CEO and Founder, Divorce.com

Marriage Therapy in Columbia, SC: Cost, How to Find One, and Whether It Works

By the time most Columbia couples search for a marriage therapist, the issue has been building for months — sometimes years. You're not starting too early.

This guide covers what marriage therapy actually costs in Columbia, how to find a good fit, insurance realities, and what to expect from the first few sessions.

Does Any of This Actually Work?

Couples therapy has more evidence behind it than people give it credit for — about a 70% improvement rate across the major modalities, with EFT around 75%. The methods are proven; what varies is commitment.

It works best when both partners genuinely want to improve the relationship, can be in the same room without it spiraling, are willing to do work between sessions, and each take some responsibility for the patterns. It struggles when one person has already decided to divorce, when there's untreated addiction, or when there's ongoing violence (individual work and safety planning come first).
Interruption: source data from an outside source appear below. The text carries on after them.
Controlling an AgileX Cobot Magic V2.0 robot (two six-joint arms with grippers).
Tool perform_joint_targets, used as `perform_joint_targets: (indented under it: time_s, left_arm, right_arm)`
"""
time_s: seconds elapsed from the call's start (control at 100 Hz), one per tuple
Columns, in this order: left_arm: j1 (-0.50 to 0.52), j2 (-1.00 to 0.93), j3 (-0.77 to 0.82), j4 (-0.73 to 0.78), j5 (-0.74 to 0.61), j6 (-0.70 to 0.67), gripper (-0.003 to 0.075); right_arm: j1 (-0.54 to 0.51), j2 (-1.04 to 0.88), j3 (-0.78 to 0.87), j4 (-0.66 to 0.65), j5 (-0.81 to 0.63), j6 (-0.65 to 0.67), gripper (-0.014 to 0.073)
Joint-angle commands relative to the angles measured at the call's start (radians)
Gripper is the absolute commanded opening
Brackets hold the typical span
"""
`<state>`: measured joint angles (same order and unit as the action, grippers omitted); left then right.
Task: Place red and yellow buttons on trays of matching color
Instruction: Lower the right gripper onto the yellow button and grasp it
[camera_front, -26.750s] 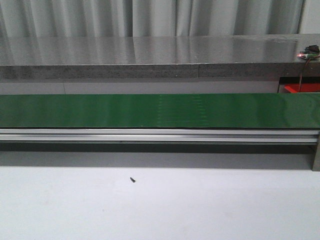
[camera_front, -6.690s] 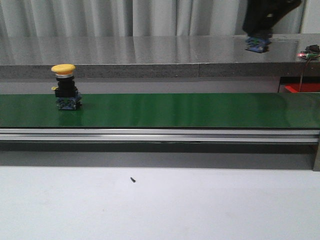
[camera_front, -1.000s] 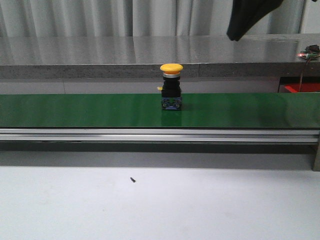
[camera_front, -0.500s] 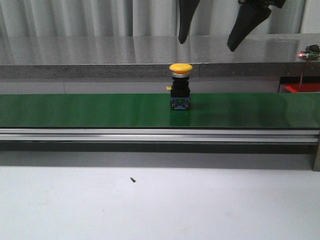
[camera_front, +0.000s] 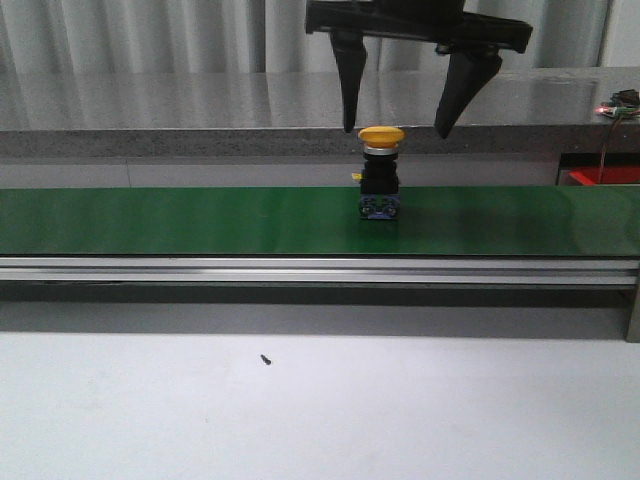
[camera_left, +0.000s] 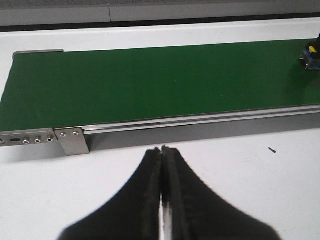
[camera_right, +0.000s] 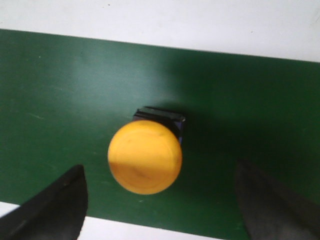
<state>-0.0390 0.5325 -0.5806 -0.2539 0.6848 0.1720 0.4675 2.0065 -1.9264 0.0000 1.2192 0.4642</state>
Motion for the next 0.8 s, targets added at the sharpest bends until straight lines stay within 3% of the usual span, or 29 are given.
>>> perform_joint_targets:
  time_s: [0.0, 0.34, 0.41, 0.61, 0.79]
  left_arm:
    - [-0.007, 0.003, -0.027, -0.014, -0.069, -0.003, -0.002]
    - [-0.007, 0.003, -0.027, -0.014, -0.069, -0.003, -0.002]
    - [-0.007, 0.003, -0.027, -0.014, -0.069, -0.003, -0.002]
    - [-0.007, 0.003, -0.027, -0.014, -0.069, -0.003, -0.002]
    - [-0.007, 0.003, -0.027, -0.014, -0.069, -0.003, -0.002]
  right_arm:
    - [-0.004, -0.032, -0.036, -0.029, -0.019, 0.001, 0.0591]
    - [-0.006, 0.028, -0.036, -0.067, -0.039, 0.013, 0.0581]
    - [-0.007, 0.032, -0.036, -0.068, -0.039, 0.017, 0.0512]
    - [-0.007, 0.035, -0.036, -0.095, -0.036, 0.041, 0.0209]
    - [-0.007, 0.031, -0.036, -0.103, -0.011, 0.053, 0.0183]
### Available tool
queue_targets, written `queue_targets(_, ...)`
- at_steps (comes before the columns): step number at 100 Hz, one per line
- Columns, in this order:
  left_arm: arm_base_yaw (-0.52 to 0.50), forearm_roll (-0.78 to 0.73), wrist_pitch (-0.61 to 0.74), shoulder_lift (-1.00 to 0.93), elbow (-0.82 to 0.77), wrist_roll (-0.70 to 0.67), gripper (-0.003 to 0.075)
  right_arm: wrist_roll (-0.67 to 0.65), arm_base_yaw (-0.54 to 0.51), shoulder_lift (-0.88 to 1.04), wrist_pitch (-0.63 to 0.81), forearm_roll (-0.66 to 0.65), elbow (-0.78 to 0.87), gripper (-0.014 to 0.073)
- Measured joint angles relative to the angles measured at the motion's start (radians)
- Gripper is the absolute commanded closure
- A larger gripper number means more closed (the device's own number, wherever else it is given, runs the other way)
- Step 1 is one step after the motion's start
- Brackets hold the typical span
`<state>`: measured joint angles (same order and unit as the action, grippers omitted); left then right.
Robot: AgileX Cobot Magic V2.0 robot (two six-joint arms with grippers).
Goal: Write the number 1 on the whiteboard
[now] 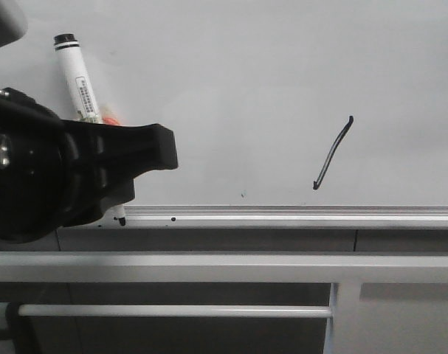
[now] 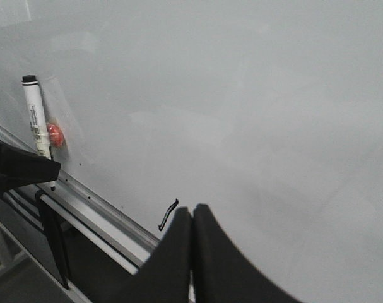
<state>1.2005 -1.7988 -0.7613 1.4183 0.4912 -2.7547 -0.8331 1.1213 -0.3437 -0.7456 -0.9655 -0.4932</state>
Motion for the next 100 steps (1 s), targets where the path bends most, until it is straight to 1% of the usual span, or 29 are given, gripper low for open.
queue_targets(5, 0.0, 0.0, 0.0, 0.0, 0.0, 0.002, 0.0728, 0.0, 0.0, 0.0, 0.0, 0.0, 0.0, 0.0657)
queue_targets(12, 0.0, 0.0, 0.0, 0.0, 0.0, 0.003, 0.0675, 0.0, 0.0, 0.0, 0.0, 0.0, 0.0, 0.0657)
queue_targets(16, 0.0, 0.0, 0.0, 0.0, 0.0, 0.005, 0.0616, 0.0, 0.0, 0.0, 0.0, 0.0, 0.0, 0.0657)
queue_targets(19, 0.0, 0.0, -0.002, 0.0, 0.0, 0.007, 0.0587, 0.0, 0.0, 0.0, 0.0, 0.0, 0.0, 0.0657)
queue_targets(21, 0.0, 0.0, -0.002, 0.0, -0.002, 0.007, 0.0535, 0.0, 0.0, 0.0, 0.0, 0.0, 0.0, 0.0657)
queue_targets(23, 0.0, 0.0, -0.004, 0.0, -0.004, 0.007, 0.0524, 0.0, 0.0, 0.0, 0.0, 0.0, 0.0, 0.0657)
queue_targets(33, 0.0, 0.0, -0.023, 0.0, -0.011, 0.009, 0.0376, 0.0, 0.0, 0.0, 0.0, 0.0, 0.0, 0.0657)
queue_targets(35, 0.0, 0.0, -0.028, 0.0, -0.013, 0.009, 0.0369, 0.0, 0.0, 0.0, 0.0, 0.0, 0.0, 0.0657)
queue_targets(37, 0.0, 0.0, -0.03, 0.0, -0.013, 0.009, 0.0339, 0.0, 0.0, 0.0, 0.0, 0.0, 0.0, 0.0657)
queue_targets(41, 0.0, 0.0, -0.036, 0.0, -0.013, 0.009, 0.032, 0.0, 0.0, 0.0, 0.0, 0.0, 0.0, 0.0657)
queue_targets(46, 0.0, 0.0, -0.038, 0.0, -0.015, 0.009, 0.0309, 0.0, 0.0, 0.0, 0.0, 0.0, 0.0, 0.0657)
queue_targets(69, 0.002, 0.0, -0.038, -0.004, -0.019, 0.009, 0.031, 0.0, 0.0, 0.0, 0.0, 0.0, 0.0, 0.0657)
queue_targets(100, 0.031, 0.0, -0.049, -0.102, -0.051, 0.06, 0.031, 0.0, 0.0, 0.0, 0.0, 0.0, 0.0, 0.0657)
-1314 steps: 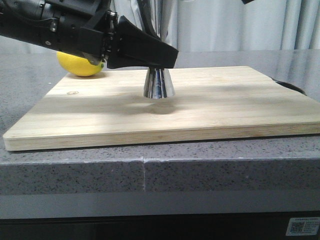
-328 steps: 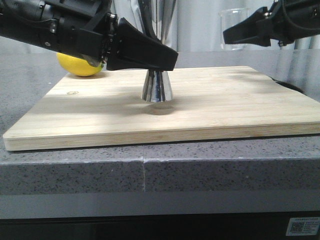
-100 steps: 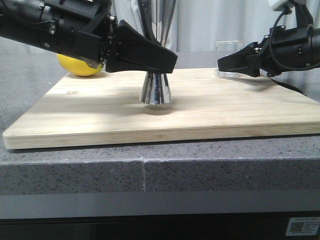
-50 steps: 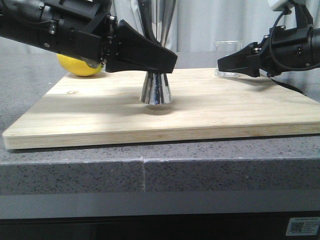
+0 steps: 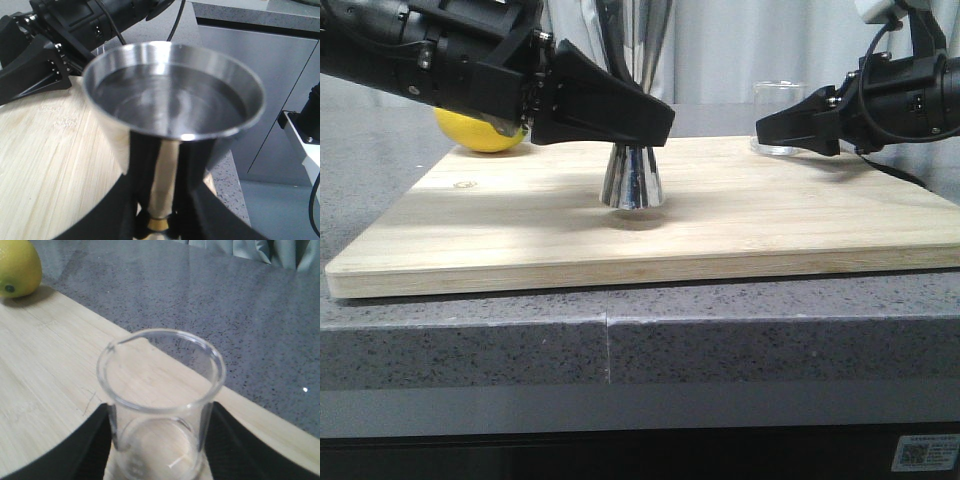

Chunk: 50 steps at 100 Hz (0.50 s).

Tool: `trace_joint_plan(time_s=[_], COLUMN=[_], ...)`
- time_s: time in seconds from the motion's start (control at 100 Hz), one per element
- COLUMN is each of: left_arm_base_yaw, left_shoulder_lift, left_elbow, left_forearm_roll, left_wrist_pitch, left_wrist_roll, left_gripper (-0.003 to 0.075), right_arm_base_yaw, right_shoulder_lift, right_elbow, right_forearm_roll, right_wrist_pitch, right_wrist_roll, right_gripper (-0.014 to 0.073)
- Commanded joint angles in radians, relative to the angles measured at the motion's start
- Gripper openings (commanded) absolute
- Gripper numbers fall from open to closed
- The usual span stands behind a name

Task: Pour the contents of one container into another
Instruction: 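Lower the beaker onto the board's far corner with the right gripper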

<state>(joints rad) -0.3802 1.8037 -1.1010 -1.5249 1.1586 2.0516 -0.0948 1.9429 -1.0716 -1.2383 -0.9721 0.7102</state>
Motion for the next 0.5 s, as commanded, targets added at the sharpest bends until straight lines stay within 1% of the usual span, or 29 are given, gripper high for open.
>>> trace_joint_plan(time_s=[0.0,0.09,0.33,0.49], left_arm_base_yaw=[-0.009,-0.009,-0.009,-0.009], left_shoulder_lift=[-0.055,-0.055,-0.055,-0.055], left_elbow=[-0.032,-0.032,-0.032,-0.032], left_forearm_roll=[-0.071,-0.071,-0.071,-0.071], left_wrist_pitch=[0.091,0.091,0.091,0.091], left_wrist_roll=[-0.008,-0.008,-0.008,-0.008], left_gripper=[-0.0012,-0.0012,-0.0012,-0.0012], right_arm_base_yaw=[-0.006,-0.006,-0.006,-0.006], right_shoulder_lift=[-0.03,-0.03,-0.03,-0.03], right_elbow=[-0.017,-0.017,-0.017,-0.017], right_forearm_roll=[0.005,0.005,0.009,0.019], right_wrist_pitch=[0.021,0.021,0.021,0.017], right_wrist_roll=[-0.004,-0.004,-0.004,-0.004], right_gripper=[0.0334,0.0349,0.0442,0.0454])
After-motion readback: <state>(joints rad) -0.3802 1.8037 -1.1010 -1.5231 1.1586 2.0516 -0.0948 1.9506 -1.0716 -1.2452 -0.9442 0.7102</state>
Even when therapy doesn't save the marriage, it usually helps couples separate with less damage — fewer attorney hours, cleaner co-parenting, less long-term resentment.

What It Costs in Columbia

Marriage therapy in Columbia typically runs $120–$220 per session, depending on the therapist's credential, training (Gottman, EFT, sex-therapy certifications charge more), and location. The average is around $170.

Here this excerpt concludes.